Il comico John William Oliver dice: “È una religione organizzata e la FIFA è la sua Chiesa. Pensateci: il suo leader è infallibile, convince nazioni sudamericane a spendere soldi che non hanno per costruire opulenti cattedrali e potrà risultare responsabile della morte di un incredibile numero di persone in Medio Oriente. Ma per milioni di persone in tutto il mondo, come per me, è guardiano dell'unica cosa che dà un senso alle proprie vite.”.
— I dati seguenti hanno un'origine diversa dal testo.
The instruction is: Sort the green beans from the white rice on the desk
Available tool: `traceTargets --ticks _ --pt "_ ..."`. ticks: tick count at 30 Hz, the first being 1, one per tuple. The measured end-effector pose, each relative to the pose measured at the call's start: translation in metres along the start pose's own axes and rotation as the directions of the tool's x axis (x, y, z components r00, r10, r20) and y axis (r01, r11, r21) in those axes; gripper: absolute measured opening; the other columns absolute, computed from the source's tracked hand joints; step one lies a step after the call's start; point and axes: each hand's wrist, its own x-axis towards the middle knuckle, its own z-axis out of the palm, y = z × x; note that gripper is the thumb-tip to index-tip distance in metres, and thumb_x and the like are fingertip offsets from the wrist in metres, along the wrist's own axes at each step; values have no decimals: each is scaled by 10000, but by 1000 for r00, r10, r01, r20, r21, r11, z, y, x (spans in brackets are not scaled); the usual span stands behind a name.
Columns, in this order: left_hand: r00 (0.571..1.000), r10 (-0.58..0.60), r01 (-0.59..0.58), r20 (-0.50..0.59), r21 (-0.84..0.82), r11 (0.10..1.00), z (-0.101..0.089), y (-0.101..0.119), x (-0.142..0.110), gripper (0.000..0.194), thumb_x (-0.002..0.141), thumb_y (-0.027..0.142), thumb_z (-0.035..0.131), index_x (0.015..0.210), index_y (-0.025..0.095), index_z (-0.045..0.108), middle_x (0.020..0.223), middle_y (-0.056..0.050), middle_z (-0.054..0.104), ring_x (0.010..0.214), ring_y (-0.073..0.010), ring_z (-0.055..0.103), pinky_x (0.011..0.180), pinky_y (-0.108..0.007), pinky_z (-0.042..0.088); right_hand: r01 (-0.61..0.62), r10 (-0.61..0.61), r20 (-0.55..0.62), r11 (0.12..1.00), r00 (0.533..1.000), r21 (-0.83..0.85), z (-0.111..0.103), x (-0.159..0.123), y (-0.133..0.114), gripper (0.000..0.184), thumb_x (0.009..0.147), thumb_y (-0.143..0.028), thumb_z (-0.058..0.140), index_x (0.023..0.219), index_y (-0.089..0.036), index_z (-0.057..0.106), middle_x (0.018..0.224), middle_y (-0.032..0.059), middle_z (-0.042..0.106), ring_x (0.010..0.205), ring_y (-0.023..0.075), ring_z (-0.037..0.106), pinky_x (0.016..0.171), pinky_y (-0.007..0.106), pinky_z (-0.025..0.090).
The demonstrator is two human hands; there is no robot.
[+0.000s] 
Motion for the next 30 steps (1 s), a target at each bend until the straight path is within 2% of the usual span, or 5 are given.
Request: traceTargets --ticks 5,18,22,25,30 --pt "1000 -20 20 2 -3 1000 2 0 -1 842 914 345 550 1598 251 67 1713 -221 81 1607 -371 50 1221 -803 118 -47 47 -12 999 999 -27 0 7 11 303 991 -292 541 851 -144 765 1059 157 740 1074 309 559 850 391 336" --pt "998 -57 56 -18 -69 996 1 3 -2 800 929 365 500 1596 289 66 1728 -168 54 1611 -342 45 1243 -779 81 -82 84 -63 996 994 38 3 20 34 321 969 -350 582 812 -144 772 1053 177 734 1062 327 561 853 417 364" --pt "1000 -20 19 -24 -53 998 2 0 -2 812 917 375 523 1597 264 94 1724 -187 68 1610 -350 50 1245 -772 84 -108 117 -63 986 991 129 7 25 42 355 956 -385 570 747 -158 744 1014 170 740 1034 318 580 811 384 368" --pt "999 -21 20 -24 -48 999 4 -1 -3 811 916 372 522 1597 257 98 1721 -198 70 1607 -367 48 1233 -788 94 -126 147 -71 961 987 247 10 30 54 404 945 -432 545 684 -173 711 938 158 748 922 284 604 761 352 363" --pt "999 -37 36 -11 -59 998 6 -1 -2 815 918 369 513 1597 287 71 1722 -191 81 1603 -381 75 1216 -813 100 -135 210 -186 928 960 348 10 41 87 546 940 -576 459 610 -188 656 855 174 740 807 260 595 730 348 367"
Come mai siamo caduti così in basso? Ed perché non staccarsi dal calcio ed esprimere un’irridente compassione verso chi ne è dipendente? Bisogna scomodare Guy Debord per comprendere la risposta: “Lo spettacolo non è un insieme di immagini, ma un rapporto sociale fra persone, mediato da immagini… Lo spettacolo è il momento in cui la merce è pervenuta all’occupazione totale della vita sociale. Non solo il rapporto con la merce è visibile, ma non si vede più che quello: il mondo che si vede è il suo mondo… Il consumo alienato diventa per le masse un dovere supplementare alla produzione alienata… Il nostro tempo preferisce l’immagine alla cosa, la copia all’originale, la rappresentazione alla realtà, l’apparenza all’essere. Ciò che per esso è sacro non è che l’illusione, ma ciò che è profano è la verità… Lo spettacolo è il capitale a un tal grado d’accumulazione da divenire immagine… La fase presente dell’occupazione totale della vita sociale da parte dei risultati accumulati dall’economia, conduce a uno slittamento generalizzato dall’avere al sembrare… La noia è sempre controrivoluzionaria. Sempre… Nel mondo realmente rovesciato, il vero è un momento del falso… Lo spettacolo non vuole giungere a nient’altro che a se stesso… Lo spettacolo è il brutto sogno della società moderna incatenata, che infine non esprime che il suo desiderio di dormire... Lo spettacolo è il custode di questo sonno… Lo spettatore più contempla, meno vive; più accetta di riconoscersi nelle immagini dominanti del bisogno, meno comprende la propria esistenza e il proprio desiderio… Il consumatore reale diventa consumatore di illusioni. La merce è questa illusione effettivamente reale, e lo spettacolo la sua manifestazione generale… L’uomo reificato ostenta la prova della sua intimità con la merce. Il feticismo della merce raggiunge dei momenti di eccitazione fervente… I personaggi ammirevoli in cui il sistema si personifica sono ben noti per non essere ciò che sono: sono divenuti grandi uomini scendendo al di sotto della realtà della minima vita individuale, e tutti lo sanno.”.